* **Problem requirements**
Below are the records; restate all of them exactly.

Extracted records
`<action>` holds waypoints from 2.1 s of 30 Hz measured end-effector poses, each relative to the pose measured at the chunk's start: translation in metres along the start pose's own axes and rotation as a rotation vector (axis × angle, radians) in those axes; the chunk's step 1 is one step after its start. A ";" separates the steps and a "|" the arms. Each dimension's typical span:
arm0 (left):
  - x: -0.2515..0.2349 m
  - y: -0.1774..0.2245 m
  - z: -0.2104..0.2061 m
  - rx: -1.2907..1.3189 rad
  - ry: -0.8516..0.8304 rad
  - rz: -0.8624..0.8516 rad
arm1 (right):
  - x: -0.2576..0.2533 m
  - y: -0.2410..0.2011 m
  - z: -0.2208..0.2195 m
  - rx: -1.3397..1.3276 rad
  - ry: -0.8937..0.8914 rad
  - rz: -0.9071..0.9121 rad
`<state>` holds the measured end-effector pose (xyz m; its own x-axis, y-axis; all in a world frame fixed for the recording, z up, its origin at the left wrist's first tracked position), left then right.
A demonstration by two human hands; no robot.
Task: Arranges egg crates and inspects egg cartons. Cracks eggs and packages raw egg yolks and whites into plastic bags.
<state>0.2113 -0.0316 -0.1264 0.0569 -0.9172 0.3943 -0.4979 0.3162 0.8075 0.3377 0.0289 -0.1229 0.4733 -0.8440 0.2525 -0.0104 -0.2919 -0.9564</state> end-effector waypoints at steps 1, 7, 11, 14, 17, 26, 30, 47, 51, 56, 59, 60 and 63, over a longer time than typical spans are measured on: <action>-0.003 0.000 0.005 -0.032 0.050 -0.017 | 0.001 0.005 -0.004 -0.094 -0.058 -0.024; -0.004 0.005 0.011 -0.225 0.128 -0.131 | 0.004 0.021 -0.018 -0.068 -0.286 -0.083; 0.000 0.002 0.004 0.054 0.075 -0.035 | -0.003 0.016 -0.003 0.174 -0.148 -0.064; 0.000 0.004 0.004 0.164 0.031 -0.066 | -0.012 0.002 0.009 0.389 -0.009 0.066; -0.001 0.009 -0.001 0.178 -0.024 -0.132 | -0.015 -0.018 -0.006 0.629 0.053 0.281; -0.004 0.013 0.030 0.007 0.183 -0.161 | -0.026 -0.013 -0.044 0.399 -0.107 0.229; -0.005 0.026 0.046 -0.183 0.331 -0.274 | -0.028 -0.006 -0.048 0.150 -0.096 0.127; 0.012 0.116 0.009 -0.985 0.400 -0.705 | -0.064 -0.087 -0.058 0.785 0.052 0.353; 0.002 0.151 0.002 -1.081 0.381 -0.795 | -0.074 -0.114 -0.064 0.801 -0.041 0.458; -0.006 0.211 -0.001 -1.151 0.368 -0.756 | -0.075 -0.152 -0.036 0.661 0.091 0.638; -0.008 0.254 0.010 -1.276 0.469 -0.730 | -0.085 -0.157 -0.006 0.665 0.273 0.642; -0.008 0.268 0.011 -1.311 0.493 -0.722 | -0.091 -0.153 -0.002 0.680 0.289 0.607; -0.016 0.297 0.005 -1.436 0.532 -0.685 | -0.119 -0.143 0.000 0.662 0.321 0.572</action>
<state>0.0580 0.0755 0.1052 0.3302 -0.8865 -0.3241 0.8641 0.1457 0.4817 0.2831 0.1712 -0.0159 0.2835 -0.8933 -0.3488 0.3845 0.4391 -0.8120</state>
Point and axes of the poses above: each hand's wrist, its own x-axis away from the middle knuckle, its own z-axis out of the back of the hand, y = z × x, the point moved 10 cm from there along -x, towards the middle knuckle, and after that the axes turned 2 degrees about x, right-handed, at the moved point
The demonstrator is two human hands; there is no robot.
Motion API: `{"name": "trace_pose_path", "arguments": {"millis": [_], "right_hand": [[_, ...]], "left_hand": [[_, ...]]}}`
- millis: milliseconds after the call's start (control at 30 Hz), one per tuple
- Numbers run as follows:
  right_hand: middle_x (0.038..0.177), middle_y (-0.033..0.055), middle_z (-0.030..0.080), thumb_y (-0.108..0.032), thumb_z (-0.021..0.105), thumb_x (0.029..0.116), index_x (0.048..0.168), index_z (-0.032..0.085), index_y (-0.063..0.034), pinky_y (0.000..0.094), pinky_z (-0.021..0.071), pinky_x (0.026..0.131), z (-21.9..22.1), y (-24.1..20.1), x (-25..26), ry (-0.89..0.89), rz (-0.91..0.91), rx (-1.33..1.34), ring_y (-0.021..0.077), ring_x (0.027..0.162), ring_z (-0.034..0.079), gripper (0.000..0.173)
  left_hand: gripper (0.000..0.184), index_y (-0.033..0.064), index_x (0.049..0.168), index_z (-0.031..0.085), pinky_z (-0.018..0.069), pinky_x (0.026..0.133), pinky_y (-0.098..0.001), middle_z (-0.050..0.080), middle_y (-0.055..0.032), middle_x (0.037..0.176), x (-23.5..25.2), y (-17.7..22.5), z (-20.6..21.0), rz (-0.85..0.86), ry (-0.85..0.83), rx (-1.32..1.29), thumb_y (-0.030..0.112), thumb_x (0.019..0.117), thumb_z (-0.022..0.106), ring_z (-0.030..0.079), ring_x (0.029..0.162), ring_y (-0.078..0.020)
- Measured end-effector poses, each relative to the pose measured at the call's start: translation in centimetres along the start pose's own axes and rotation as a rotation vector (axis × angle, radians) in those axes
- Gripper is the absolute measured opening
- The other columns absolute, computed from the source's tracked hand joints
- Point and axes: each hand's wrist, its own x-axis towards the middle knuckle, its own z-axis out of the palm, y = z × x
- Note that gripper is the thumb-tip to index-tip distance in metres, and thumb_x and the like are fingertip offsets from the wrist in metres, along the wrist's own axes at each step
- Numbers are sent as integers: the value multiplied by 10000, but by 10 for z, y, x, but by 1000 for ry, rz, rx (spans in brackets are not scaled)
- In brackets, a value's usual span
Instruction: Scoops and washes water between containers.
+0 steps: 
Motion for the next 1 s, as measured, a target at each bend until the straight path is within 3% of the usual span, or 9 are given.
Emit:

* **Written reply**
`<action>` holds waypoints from 2.1 s of 30 Hz measured end-effector poses, each relative to the pose measured at the chunk's start: translation in metres along the start pose's own axes and rotation as a rotation vector (axis × angle, radians) in those axes; the chunk's step 1 is one step after its start. A ";" separates the steps and a "|" the arms. Each dimension's typical span:
arm0 (left):
  - x: -0.2515..0.2349 m
  - y: -0.1774..0.2245 m
  - z: -0.2104..0.2061 m
  - rx: -1.2907..1.3189 rad
  - ry: -0.8516..0.8304 rad
  - rz: -0.8624..0.8516 rad
arm1 (right):
  - x: -0.2576..0.2533 m
  - y: -0.2410..0.2011 m
  - z: -0.2208..0.2195 m
  - rx: -1.3397..1.3276 rad
  - ry: -0.8937..0.8914 rad
  - rz: -0.9071..0.9121 rad
`<state>` holds the measured end-effector pose (xyz m; its own x-axis, y-axis; all in a world frame fixed for the recording, z up, its origin at the left wrist's first tracked position), left then right.
A demonstration by two human hands; no robot.
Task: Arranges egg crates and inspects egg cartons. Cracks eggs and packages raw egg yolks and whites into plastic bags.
<state>0.2113 -0.0316 -0.1264 0.0569 -0.9172 0.3943 -0.4979 0.3162 0.8075 0.3377 0.0289 -0.1229 0.4733 -0.8440 0.2525 -0.0104 -0.2919 -0.9564</state> end-effector waypoints at steps 1, 7, 11, 14, 17, 26, 30, 47, 51, 56, 59, 60 and 63, over a longer time than typical spans are measured on: <action>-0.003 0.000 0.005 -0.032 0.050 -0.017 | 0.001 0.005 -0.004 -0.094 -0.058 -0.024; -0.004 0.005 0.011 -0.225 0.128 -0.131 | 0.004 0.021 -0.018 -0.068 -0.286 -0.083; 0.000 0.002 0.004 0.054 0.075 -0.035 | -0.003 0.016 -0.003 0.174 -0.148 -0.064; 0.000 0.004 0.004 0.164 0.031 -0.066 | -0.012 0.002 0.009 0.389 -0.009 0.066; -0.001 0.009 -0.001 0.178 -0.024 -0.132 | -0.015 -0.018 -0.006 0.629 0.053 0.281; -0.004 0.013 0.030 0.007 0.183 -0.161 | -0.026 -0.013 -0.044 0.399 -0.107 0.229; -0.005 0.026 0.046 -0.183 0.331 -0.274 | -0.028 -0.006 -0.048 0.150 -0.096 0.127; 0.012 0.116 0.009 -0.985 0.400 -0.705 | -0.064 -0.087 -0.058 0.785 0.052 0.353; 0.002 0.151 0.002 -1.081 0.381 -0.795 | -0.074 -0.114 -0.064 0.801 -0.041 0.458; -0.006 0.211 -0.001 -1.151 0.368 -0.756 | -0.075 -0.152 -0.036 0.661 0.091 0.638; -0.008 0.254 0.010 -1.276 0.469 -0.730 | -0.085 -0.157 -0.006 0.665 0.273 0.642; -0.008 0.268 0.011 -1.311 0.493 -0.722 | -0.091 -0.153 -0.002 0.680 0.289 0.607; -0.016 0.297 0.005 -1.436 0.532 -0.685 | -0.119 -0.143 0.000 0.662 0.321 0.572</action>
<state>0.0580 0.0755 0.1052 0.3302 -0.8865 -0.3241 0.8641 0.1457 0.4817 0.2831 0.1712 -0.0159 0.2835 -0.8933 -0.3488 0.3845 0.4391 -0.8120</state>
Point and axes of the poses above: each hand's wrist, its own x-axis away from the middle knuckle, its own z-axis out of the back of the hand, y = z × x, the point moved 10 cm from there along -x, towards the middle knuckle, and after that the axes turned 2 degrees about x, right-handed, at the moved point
The demonstrator is two human hands; there is no robot.
Motion API: `{"name": "trace_pose_path", "arguments": {"millis": [_], "right_hand": [[_, ...]], "left_hand": [[_, ...]]}}`
- millis: milliseconds after the call's start (control at 30 Hz), one per tuple
- Numbers run as follows:
  right_hand: middle_x (0.038..0.177), middle_y (-0.033..0.055), middle_z (-0.030..0.080), thumb_y (-0.108..0.032), thumb_z (-0.021..0.105), thumb_x (0.029..0.116), index_x (0.048..0.168), index_z (-0.032..0.085), index_y (-0.063..0.034), pinky_y (0.000..0.094), pinky_z (-0.021..0.071), pinky_x (0.026..0.131), z (-21.9..22.1), y (-24.1..20.1), x (-25..26), ry (-0.89..0.89), rz (-0.91..0.91), rx (-1.33..1.34), ring_y (-0.021..0.077), ring_x (0.027..0.162), ring_z (-0.034..0.079), gripper (0.000..0.173)
  left_hand: gripper (0.000..0.184), index_y (-0.033..0.064), index_x (0.049..0.168), index_z (-0.031..0.085), pinky_z (-0.018..0.069), pinky_x (0.026..0.133), pinky_y (-0.098..0.001), middle_z (-0.050..0.080), middle_y (-0.055..0.032), middle_x (0.037..0.176), x (-23.5..25.2), y (-17.7..22.5), z (-20.6..21.0), rz (-0.85..0.86), ry (-0.85..0.83), rx (-1.32..1.29), thumb_y (-0.030..0.112), thumb_x (0.019..0.117), thumb_z (-0.022..0.106), ring_z (-0.030..0.079), ring_x (0.029..0.162), ring_y (-0.078..0.020)
- Measured end-effector poses, each relative to the pose measured at the call's start: translation in centimetres along the start pose's own axes and rotation as a rotation vector (axis × angle, radians) in those axes
- Gripper is the absolute measured opening
- The other columns absolute, computed from the source's tracked hand joints
- Point and axes: each hand's wrist, its own x-axis towards the middle knuckle, its own z-axis out of the palm, y = z × x
- Note that gripper is the thumb-tip to index-tip distance in metres, and thumb_x and the like are fingertip offsets from the wrist in metres, along the wrist's own axes at each step
- Numbers are sent as integers: the value multiplied by 10000, but by 10 for z, y, x, but by 1000 for ry, rz, rx (spans in brackets are not scaled)
- In brackets, a value's usual span
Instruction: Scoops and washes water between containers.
+0 steps: 
Motion for the next 1 s, as measured, a target at each bend until the straight path is within 3% of the usual span, or 9 are given.
Emit:

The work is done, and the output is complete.